No caso, verifico ainda que as testemunhas arroladas pelos embargantes na petição inicial -“vereador Alvorlane Cruz, Secretario Municipal Marcelo Cavalcanti e a servidora Mônica Lustoza” – possuem relação direta com o candidato Julio Lossio, de forma que provavelmente apenas seriam ouvidas como informantes, pouco contribuindo para o deslinde da causa. Assim, a desnecessidade da prova fica ainda mais patente. (sem grifos no original)
Quanto à alegada nulidade do acórdão prolatado em âmbito de embargos, que visavam manifestação daquela Corte Regional em relação à nulidade decorrente do surgimento do artigo 73, IV, da Lei nº 9.504/97 somente em grau de recurso e à alegação da inaplicabilidade dessa norma para fatos anteriores ao período eleitoral, não se vislumbra, neste momento, plausibilidade do direito alegado, visto que, nos declaratórios opostos pelo Autor, não foram suscitadas tais matérias.
No tocante à alegação de afronta aos artigos 6º, §§ 1º e 4º, da Lei nº 9.504/97, por ilegitimidade recursal do PSB, vale destacar que o acórdão recorrido está em consonância com a orientação deste Tribunal Superior de que o partido político tem legitimidade para prosseguir, isoladamente, em feito que ajuizou antes de se coligar. Nesse sentido:
AGRAVOS REGIMENTAIS. RECURSO ESPECIAL. REITERAÇÃO DE RAZÕES. PARTIDO POLÍTICO. AÇÃO AJUIZADA ANTES DE COLIGAR-SE. PROSSEGUIMENTO. POSSIBILIDADE. MANUTENÇÃO DA DECISÃO AGRAVADA.
I – O agravante deve atacar especificamente os fundamentos da decisão agravada, não se limitando a reproduzir as razões do pedido indeferido (Súmula 182 do Superior Tribunal de Justiça).
II – Partido político tem legitimidade para prosseguir, isoladamente, em feito que ajuizou antes de se coligar.
III – Decisão agravada que se mantém pelos seus próprios fundamentos.
IV – Agravo regimental a que se nega provimento (sem grifos no original).
(AgRgAgRgREspe nº 28.419/MA, Rel. Ministro RICARDO LEWANDOWSKI, DJE 3.11.2009)

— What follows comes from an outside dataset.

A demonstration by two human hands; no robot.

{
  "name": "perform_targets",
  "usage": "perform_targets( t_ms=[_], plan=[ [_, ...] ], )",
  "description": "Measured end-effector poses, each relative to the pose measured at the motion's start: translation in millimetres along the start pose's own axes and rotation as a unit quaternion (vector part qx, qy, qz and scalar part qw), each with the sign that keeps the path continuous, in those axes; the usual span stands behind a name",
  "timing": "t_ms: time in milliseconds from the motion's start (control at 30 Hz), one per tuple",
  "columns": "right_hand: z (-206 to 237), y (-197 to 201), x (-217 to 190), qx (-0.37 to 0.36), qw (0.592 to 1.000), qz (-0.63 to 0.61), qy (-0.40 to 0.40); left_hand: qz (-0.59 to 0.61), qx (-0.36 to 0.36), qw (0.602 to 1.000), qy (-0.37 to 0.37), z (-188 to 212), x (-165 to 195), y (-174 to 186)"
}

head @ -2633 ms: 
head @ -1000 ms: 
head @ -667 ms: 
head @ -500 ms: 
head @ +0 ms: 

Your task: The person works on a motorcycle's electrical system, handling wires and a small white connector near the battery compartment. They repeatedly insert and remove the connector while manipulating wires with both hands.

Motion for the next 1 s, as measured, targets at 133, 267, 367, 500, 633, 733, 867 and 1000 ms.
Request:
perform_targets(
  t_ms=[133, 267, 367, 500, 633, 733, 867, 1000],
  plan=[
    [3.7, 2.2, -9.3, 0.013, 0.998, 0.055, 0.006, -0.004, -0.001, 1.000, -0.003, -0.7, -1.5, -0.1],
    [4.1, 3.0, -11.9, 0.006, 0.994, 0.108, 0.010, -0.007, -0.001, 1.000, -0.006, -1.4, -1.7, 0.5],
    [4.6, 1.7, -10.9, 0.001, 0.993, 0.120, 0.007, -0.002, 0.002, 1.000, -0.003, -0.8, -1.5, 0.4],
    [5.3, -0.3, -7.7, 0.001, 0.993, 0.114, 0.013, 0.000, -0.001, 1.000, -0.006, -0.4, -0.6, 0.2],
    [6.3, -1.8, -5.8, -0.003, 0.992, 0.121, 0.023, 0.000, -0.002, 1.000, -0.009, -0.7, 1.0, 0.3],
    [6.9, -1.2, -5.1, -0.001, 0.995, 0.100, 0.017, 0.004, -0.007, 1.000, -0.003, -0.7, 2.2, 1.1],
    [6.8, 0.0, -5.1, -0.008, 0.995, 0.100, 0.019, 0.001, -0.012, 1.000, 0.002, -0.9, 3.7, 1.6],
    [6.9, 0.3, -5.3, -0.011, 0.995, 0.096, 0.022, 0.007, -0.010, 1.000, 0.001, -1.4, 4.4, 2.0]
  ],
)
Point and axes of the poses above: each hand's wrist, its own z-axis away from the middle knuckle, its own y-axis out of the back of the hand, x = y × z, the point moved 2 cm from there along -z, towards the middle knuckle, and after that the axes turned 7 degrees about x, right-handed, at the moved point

Saliente-se, ainda, em relação à alegação de ofensa ao artigo 5º, LIV e LV, da CF, que é da jurisprudência firme deste Tribunal que cabe ao magistrado deferir a produção de prova que julgar necessária ao esclarecimento dos fatos narrados na inicial. A propósito:
AGRAVOS REGIMENTAIS. ELEIÇÕES 2006. RECURSO CONTRA EXPEDIÇÃO DE DIPLOMA. PRODUÇÃO DE PROVAS. PRECLUSÃO. INEXISTÊNCIA. FUNDAMENTOS NÃO AFASTADOS.

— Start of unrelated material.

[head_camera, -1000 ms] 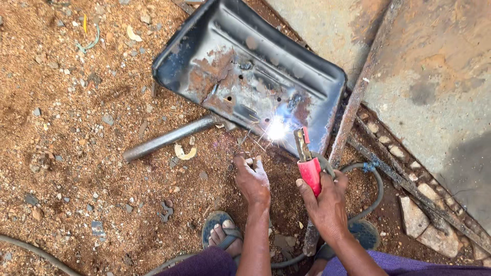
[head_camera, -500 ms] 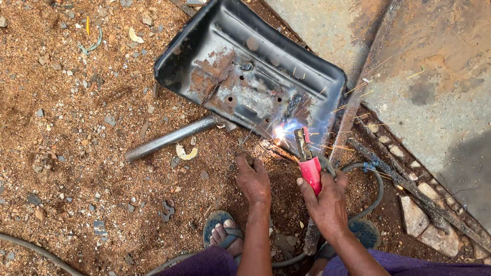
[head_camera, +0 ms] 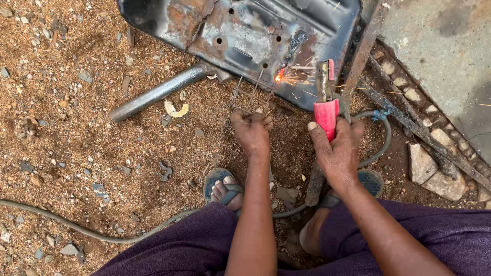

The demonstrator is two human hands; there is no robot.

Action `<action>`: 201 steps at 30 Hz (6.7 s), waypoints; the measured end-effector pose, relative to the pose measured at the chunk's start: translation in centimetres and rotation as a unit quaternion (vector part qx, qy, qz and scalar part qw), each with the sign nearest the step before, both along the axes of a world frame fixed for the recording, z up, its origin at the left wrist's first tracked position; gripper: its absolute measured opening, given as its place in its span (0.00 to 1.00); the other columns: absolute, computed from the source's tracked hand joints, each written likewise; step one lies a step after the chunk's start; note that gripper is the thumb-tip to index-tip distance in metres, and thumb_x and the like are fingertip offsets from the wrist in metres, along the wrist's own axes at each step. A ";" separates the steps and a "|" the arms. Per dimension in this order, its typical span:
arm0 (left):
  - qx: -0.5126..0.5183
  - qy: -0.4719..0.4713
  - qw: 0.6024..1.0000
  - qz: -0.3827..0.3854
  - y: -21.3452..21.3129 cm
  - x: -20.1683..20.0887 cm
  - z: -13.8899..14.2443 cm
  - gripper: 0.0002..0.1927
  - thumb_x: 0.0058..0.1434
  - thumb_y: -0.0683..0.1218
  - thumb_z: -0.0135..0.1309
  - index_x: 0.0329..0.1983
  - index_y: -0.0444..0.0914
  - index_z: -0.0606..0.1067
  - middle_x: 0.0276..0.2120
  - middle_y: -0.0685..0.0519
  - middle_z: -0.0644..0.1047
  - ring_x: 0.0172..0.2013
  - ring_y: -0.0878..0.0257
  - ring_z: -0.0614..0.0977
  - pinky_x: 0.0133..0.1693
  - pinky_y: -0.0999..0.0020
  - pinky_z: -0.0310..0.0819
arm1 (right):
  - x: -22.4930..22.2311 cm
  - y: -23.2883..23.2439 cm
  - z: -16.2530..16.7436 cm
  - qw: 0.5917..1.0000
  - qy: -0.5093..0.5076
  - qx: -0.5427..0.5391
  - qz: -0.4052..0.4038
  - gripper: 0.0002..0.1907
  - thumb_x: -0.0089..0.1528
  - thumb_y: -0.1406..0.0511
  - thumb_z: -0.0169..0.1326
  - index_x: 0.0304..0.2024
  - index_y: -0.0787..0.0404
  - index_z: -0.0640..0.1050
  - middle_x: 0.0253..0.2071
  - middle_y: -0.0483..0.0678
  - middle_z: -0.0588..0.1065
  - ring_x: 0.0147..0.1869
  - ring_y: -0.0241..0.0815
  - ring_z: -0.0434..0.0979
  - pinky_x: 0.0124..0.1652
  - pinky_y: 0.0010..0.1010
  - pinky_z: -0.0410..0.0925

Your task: The person welds a small grid mesh piece onto a rusted metal tray panel, positioning the grid by hand while using a welding rod clamp to apply weld spots along the joints.

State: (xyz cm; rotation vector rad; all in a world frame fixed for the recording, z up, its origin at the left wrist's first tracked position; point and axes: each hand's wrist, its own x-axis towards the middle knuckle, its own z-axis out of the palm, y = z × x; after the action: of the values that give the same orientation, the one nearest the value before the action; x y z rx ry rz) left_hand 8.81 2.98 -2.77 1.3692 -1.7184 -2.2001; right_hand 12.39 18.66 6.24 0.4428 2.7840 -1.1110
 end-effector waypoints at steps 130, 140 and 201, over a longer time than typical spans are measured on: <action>-0.033 -0.093 0.987 -0.127 -0.6 -0.5 1.9 0.12 0.64 0.37 0.51 0.48 0.34 0.64 0.37 0.41 0.78 0.29 0.59 0.86 0.25 0.73 0.85 | -0.6 -0.6 0.4 0.999 -0.032 0.030 0.032 0.27 0.65 0.52 0.60 0.50 0.70 0.74 0.55 0.60 0.60 0.51 0.54 0.71 0.51 0.46 0.68; -0.138 -0.143 0.969 -0.146 0.7 -1.3 4.8 0.14 0.63 0.40 0.57 0.47 0.32 0.67 0.31 0.43 0.81 0.27 0.59 0.86 0.25 0.70 0.80 | -0.5 -0.8 0.4 0.999 0.002 0.030 0.045 0.27 0.64 0.53 0.61 0.51 0.70 0.75 0.56 0.66 0.62 0.55 0.62 0.71 0.54 0.48 0.66; -0.398 0.013 0.893 -0.209 -0.6 -2.3 4.9 0.20 0.62 0.39 0.54 0.58 0.33 0.71 0.46 0.35 0.80 0.45 0.40 0.82 0.47 0.49 0.74 | -1.3 -0.3 -0.7 0.999 -0.046 -0.016 -0.007 0.27 0.62 0.51 0.58 0.47 0.68 0.76 0.56 0.68 0.64 0.58 0.65 0.69 0.58 0.47 0.64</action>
State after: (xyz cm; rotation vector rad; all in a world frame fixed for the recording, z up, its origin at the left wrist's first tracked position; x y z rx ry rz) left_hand 6.48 2.40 2.16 0.7998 -2.6414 -1.2816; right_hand 11.08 18.39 5.53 0.4983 2.6847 -1.1081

I – O agravante deve atacar especificamente os fundamentos da decisão agravada, não se limitando a simplesmente reproduzir no agravo as razões do recurso (Súmula 182 do STJ).
II – Não há que falar em preclusão, uma vez que a via processual somente foi aberta com a diplomação dos segundos colocados no pleito.
III – Cabe ao magistrado deferir a produção de provas que julgar necessária à instrução do processo. Inteligência do art. 130 do Código de Processo Civil.
IV – Primeiro agravo regimental provido e segundo agravo regimental desprovido.
(AgR-RCED nº 791/MA, Rel. Ministro RICARDO LEWANDOWSKI, DJE 4.5.2010 – sem grifo no original)
Diga-se ainda que, no tocante à violação ao devido processo legal, ao contraditório e à ampla defesa, haja vista que o julgamento se deu sob o prisma inédito do artigo 73, IV, da Lei nº 9.504/97, não há probabilidade de êxito do recurso especial, tendo em vista a falta de prequestionamento do tema.
Em relação à aplicação do princípio da proporcionalidade das sanções cominadas, vale destacar que o Tribunal a quo, por maioria, entendeu que ficou demonstrada a prática de abuso e de conduta vedada prevista no artigo 73, IV, da Lei nº 9.504/97, sendo, na compreensão daquele Colegiado, cabível a aplicação das sanções de cassação do diploma, multa e inelegibilidade ao Autor desta Cautelar, o que, em juízo perfunctório, afasta o pressuposto da fumaça do bom direito para a concessão da medida cautelar.
Deixo claro, no entanto, que essa matéria será examinada com a segurança necessária e devida urgência por ocasião do julgamento do agravo.
Ante o exposto, INDEFIRO o pedido liminar.
Cite-se o Partido Socialista Brasileiro (PSB) – Municipal.
Decorrido o prazo recursal, ouça-se a douta Procuradoria-Geral Eleitoral.
Comunique-se o e. Tribunal Regional Eleitoral de Pernambuco.